Когда какой-нибудь чрезмерно самостоятельный студент приходил к нему со своими исследованиями и робко докладывал, что обнаружил еще что-то замечательное относительно крови, Мечников становился величественным, как Моисей, спускающийся с горы Синай, – искателям заурядной правды приходилось тяжело в этой лаборатории, и можете представить себе великого бесстрашного чемпиона фагоцитов, приказывающего сжечь инакомыслящего по отношению к его теории, а затем безутешно плачущего по нему. Но тем не менее Мечников – при столь великом множестве опытов, сделанных постоянно меняющейся толпой нетерпеливых экспериментаторов в его лаборатории, – сам же Мечников был частично ответственен за открытие некоторых из наиболее удивительных достоинств крови. Так, где-то посреди его триумфального руководства приезжал поучиться у него Жюль Борде. Этот Борде был сыном преподавателя в деревне Суаньи в Бельгии. Он был робок, казался простаком, имел рассеянный взгляд водянисто-синих глаз – глаз, которые подмечали то, на что никто больше не обратил внимания. Бельгиец принялся за свои исследования, и прямо там, в тени бороды капитана корабля, плывущего под флагом с лозунгом «Фагоциты!», совал нос в тайну того, как кровь убивает микробов; он заложил фундамент для тех изумительно деликатных тестов, которые показывают, является ли кровь человеческой в делах об убийстве. Также именно здесь Борде начал работу, которая привела, спустя несколько лет, к известному методу анализа крови на сифилис – реакция Вассермана. Мечников часто бывал недоволен Борде, но он также и гордился им, и всякий раз, когда Борде находил что-нибудь в крови, что было вредным для микробов и могло помочь сделать людей неуязвимыми для них, Мечников для собственного утешения придумывал более или менее точные опыты, которые показывали, что эти вредные для микробов свойства все-таки имеют какое-то отношение к фагоцитам. Борде оставался в лаборатории Мечникова недолго…

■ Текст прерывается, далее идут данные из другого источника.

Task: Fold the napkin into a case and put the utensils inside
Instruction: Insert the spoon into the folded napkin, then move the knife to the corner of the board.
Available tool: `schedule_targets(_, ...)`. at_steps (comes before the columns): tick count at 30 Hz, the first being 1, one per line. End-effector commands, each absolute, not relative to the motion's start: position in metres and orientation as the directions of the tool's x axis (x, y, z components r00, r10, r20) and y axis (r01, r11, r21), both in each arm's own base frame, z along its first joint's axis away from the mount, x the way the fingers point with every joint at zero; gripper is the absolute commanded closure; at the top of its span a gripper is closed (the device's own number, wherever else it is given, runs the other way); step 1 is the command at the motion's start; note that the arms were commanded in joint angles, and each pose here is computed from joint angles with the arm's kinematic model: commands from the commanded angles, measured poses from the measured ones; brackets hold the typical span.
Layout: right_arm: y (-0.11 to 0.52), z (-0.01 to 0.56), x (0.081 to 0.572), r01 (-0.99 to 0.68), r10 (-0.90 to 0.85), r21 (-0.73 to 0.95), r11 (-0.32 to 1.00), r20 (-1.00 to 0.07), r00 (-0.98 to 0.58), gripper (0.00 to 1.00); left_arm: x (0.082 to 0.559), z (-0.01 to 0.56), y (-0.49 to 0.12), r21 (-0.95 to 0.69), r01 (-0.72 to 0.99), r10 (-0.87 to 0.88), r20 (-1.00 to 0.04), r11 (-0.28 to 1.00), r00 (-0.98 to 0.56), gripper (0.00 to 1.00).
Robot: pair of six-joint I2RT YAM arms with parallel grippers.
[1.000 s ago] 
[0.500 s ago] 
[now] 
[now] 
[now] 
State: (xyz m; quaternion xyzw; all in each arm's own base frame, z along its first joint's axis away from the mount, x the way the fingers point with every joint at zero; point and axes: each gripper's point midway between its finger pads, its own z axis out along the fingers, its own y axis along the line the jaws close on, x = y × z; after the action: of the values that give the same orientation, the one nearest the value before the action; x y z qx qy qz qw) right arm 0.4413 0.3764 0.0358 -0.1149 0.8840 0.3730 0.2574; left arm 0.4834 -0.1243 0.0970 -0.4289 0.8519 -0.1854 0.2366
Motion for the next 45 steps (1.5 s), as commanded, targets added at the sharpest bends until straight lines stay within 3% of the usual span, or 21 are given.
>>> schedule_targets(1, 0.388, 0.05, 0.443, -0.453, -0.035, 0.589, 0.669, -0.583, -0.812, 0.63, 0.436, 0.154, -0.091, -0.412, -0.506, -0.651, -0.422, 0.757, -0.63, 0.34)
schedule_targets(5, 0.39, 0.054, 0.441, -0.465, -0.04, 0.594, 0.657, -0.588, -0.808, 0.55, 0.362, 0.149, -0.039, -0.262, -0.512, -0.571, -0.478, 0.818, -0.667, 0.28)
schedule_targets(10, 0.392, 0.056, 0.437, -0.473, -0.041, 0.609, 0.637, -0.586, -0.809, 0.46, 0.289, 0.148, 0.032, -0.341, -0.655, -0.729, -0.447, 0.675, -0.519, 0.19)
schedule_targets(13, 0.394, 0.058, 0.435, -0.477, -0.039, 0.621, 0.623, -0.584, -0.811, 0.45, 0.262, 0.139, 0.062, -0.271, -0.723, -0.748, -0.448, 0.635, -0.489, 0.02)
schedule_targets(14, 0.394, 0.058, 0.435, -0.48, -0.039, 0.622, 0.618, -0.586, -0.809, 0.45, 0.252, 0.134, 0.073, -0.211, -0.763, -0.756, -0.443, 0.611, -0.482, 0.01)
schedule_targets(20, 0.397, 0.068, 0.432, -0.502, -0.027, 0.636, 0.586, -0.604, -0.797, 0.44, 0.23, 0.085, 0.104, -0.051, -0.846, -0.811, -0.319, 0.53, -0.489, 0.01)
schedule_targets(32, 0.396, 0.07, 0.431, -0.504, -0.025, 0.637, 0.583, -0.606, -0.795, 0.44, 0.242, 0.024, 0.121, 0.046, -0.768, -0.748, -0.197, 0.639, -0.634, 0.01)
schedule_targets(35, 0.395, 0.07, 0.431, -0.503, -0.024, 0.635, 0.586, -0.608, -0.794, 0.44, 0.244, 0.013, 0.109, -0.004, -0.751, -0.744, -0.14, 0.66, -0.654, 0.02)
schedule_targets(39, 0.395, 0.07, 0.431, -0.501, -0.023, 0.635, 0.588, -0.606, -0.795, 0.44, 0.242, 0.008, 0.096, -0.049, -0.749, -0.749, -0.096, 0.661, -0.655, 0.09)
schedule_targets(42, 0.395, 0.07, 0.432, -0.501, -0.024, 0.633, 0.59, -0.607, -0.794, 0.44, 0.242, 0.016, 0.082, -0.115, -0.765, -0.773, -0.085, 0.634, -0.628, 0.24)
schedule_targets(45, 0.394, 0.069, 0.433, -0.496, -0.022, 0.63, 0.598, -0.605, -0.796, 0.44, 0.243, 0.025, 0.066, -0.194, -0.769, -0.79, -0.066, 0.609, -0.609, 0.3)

К концу девятнадцатого века, когда романтичная охота за микробами начала превращаться в заурядную профессию и в нее принимали вполне заурядных молодых докторов, а не только пророков и пламенных искателей истины, – в те дни горькие страдания Мечникова от того, что люди не верят ему, значительно уменьшились. Он стал получать медали и денежные награды, и даже немцы хлопали ему в ладоши и были почтительны, когда он принимал участие в каком-нибудь конгрессе. Тысячи исследователей изучали фагоцитов в процессе пожирания вредных микробов – и хотя это не объясняло в общем, почему один человек умирает от нападения микробов пневмонии, а другой после жара поправляется – все равно нет сомнения, что микробы пневмонии иногда поедаются фагоцитами. Так и сам Мечников, при всей его удивительной нелогичности, нетерпимости, упрямстве все же нашел нечто, что облегчило страдания человечества. И точно так же, возможно, однажды мечтатель, гений-экспериментатор, подобный рассеянному Борде, может прийти – и решить загадку того, почему фагоциты иногда пожирают микробов, а иногда не делают этого – и даже, может быть, научит фагоцитов всегда есть их…
Наконец для Мечникова наступили счастливые дни. Противники частью были побеждены, а частью прекратили бесполезные споры, убедившись в том, что он всегда может их переспорить, перекричать и задавить обилием экспериментов. И вот – это было уже в начале двадцатого века – он сел писать большой научный труд, подводивший итоги всему тому, что ему удалось выяснить по вопросу об иммунитете. Это был такой колоссальный трактат, что на него, казалось, нужно было затратить всю жизнь, а написан он был в таком стиле, которому позавидовал бы сам Флобер. Это был увлекательнейший роман с мириадами героев – блуждающих клеток и фагоцитов всех существующих на свете животных.
Мировая слава вернула ему волю к жизни и сделала горячим проповедником жизненных радостей. Двадцать лет тому назад, презирая человечество, разочаровавшись в самом себе и ненавидя жизнь, он говорил Ольге Николаевне: «Иметь детей – это преступление; ни одно человеческое существо не должно сознательно воспроизводить себе подобных». А теперь, когда он стал чувствовать радость существования и дети Севра – пригорода, в котором он жил, – называли его «рождественским дедом», он гладил их по головам и раздавал леденцы. «Хороша жизнь!» – говорил он сам себе. Но как удержать эту жизнь в ее быстром, неумолимом беге? Для этого, конечно, есть только один способ – наука!
«Болезнь – это не более чем эпизод, – писал он. – Недостаточно заниматься одним только выдумыванием способов лечения; нужно взяться за изучение общего вопроса о судьбе человеческой: почему человек неуклонно стареет и в конце концов умирает, когда в нем еще так велико желание жить?»